Police yesterday arrested suspects Tyrone Dubose, 23, for the murder, and Emmanuel Cruz, 19, for accessory to murder. The two Boston men are expected to be arraigned today in South Boston District Court.

 The victim, who friends and family identified only as "Will," was in a parking lot near 32 West 7th St. about 3:10 a.m. yesterday when a group of about six men approached him, and a fight broke out over a stolen PlayStation, said two friends, who declined to give their names.


"The guy behind the guy Will was fighting with had a gun. I said to my baby's father, 'I think Will's about to get shot,' " said the victim's friend. "Then they moved out of view and all of a sudden I heard about eight shots."

She said she called police while others in the parking lot ran to get Will's mother, who lives just steps from where her son fell. The two friends said Will was shot several times, the fatal shots piercing his lungs and kidneys. He died at Boston Medical Center.

Police would not comment on the motive for the shooting; however, the victim's friends said the men who approached Will last night were on a warpath to get the PlayStation back.

"Will didn't steal it," one friend said. "He either knew something about it, or knew who stole it."

Friends said Will had moved to Florida some time ago, and has a 4-year-old daughter who lives there. He returned to Boston earlier this summer to fight a court case, said friends, who did not know what it was about.
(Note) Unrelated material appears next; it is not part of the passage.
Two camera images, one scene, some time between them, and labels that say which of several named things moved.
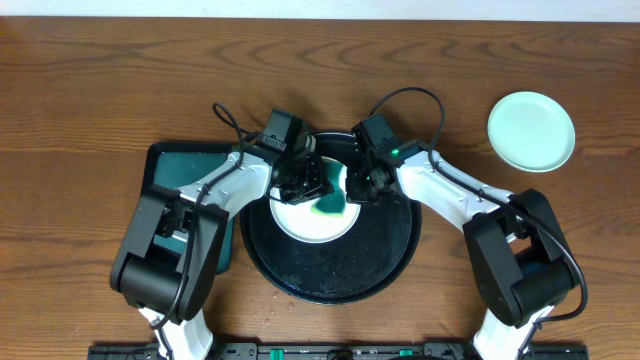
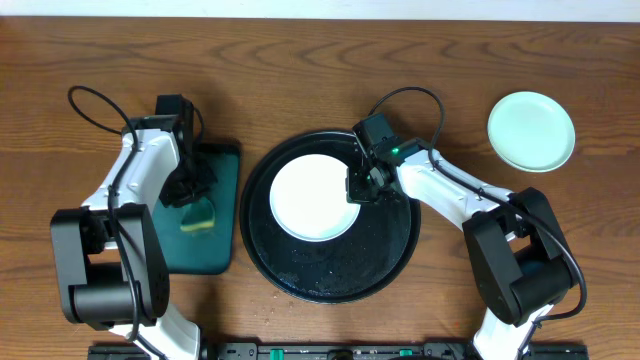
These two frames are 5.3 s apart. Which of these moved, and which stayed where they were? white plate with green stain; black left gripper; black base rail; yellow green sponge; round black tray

Roughly three hours before the shooting, the victim was at Sasha Fernandez's home, where he walked in with a tattered copy of the Sherlock Holmes murder mystery "The Hound of the Baskervilles" by Sir Arthur Conan Doyle.

"He never read a book," Fernandez said. "It surprised us. I asked him why he was reading and he was like, 'It's like a soap opera to me.' "

Yesterday the book was added to Will's shrine that friends created out of his favorite chair, several stuffed animals, notes, prayer cards and candles.










Sasha Fernandez, left, hugs Tiffany Horne near a memorial for 'Will,' who was fatally shot early yesterday morning at the West Broadway Housing Development in South Boston. (Staff photo by Lisa Hornak)


----------



## Guest (Nov 13, 2006)

Jesus H..........


----------